■ TASK OBJECTIVE:
What lines of the data below hold the string "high"? Copy each one out.

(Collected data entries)
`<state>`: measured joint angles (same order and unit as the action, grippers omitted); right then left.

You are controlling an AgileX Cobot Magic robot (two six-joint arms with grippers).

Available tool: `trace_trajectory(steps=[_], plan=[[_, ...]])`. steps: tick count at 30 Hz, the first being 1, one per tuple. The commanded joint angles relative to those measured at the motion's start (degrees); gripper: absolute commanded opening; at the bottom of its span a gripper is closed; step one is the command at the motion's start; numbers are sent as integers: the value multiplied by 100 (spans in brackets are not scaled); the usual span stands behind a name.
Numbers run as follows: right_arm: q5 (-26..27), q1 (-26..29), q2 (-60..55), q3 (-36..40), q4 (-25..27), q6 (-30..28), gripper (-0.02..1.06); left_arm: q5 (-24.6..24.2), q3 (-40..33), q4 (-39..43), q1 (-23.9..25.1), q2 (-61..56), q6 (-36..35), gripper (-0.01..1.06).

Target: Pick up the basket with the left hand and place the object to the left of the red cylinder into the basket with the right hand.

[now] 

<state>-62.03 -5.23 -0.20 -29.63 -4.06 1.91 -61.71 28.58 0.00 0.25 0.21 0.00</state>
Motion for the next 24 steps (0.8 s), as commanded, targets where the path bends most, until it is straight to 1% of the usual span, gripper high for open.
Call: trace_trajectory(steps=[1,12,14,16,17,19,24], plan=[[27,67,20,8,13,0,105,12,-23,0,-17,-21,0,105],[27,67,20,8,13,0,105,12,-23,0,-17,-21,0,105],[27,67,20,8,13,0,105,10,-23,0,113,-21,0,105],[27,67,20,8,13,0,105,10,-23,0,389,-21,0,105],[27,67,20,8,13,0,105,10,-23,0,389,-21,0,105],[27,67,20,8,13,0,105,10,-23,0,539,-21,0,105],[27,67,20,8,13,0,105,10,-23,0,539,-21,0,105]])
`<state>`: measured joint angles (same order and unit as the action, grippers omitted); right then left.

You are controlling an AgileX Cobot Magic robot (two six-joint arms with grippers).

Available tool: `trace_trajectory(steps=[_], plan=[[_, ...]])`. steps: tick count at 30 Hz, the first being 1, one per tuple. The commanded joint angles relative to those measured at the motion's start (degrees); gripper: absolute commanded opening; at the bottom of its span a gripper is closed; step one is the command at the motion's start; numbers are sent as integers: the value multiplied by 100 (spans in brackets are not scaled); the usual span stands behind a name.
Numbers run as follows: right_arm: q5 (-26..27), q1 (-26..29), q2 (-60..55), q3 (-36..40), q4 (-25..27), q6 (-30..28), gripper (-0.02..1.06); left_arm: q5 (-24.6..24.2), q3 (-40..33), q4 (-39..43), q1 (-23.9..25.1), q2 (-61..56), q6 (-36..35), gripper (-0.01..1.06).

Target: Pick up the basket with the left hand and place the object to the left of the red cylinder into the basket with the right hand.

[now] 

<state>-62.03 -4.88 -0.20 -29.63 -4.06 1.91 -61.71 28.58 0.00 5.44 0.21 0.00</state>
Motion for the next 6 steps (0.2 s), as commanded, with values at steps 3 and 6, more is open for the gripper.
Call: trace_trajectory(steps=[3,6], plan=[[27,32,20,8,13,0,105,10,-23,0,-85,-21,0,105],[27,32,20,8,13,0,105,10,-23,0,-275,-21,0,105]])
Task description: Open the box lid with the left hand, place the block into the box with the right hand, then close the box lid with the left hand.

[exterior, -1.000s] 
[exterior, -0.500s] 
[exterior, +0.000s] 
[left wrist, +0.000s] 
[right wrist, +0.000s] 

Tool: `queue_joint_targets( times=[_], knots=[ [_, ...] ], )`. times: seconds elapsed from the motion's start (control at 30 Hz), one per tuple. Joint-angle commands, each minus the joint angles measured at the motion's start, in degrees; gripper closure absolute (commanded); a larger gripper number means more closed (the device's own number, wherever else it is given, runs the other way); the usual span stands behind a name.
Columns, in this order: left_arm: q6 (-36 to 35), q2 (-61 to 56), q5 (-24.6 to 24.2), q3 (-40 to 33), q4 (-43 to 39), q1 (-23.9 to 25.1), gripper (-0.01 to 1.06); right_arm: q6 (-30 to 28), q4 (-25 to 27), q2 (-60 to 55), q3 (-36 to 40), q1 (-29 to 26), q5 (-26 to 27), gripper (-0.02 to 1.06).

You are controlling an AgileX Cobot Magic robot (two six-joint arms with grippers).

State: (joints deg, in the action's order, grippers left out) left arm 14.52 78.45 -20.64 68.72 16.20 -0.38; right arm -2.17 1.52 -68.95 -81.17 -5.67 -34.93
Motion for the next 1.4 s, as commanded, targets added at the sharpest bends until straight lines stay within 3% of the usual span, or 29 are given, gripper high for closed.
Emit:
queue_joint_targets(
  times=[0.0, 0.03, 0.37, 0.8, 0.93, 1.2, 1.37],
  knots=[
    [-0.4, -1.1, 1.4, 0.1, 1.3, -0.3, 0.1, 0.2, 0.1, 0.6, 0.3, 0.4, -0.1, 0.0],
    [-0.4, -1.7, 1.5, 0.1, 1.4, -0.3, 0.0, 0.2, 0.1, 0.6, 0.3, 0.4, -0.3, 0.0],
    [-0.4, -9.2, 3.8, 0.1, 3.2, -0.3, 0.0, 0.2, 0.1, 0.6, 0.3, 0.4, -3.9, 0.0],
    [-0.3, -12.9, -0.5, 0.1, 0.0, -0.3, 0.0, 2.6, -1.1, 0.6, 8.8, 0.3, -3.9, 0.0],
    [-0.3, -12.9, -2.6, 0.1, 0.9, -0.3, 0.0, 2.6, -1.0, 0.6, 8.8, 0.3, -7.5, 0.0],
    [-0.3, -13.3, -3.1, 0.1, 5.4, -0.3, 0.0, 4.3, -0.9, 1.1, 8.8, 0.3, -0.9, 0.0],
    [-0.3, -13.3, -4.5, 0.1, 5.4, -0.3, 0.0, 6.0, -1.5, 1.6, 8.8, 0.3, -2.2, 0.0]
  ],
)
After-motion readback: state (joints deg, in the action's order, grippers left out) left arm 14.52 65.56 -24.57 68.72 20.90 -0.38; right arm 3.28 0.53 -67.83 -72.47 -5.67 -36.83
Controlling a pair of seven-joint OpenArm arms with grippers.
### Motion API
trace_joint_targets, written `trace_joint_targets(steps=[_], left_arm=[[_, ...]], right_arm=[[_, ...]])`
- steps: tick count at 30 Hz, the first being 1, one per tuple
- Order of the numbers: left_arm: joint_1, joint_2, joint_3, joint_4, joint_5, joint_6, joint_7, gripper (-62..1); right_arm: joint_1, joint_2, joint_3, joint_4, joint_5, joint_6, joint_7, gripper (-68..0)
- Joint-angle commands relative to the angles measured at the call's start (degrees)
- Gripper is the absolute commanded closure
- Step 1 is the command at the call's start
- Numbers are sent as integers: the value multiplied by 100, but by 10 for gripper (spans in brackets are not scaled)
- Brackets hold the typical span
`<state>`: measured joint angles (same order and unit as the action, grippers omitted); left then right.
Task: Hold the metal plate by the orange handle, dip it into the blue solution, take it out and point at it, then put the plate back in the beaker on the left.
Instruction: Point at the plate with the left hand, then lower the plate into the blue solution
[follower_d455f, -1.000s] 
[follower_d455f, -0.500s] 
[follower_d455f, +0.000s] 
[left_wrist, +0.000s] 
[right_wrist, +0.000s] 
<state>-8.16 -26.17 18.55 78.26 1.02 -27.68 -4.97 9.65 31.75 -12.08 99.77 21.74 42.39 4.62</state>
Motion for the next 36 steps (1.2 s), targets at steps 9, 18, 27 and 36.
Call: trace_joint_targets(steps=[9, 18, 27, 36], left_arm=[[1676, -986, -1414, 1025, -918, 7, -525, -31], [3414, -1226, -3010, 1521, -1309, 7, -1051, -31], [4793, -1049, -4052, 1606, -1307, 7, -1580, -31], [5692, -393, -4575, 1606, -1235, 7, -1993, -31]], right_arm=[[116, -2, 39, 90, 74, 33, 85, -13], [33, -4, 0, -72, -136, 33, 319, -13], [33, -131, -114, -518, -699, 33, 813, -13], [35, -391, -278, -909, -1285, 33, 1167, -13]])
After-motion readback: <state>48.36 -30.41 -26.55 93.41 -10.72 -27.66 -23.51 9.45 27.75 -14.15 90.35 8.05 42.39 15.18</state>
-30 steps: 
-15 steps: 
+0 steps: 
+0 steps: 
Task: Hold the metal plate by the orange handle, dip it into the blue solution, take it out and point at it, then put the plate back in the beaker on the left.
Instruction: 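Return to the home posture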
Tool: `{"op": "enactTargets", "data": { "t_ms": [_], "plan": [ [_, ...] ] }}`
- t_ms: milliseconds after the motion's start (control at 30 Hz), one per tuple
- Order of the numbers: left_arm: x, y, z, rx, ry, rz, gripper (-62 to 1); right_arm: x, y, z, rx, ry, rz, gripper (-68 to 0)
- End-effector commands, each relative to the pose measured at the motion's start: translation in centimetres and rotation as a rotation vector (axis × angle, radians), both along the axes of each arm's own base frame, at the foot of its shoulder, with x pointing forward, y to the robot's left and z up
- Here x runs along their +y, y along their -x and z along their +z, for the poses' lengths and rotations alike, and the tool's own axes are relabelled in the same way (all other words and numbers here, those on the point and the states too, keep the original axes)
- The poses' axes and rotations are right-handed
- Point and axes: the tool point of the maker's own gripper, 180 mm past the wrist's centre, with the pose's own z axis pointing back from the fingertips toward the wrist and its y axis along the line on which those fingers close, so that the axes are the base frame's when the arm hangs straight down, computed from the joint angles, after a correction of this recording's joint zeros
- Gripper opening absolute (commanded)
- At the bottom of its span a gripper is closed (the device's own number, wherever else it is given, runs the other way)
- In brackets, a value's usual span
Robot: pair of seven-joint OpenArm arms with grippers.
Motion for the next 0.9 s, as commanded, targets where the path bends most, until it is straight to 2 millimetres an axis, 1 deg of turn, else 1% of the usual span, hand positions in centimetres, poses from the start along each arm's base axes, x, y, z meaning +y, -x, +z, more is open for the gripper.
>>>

■ RESULT FOR THIS EXERCISE:
Motion for the next 24 steps (0.8 s), as commanded, targets where the path bends most, until it is straight to 1% of the usual span, gripper high for open.
Motion for the next 1.4 s, as commanded, targets added at the sharpest bends until straight lines stay within 3% of the usual span, or 29 are given, gripper high for closed.

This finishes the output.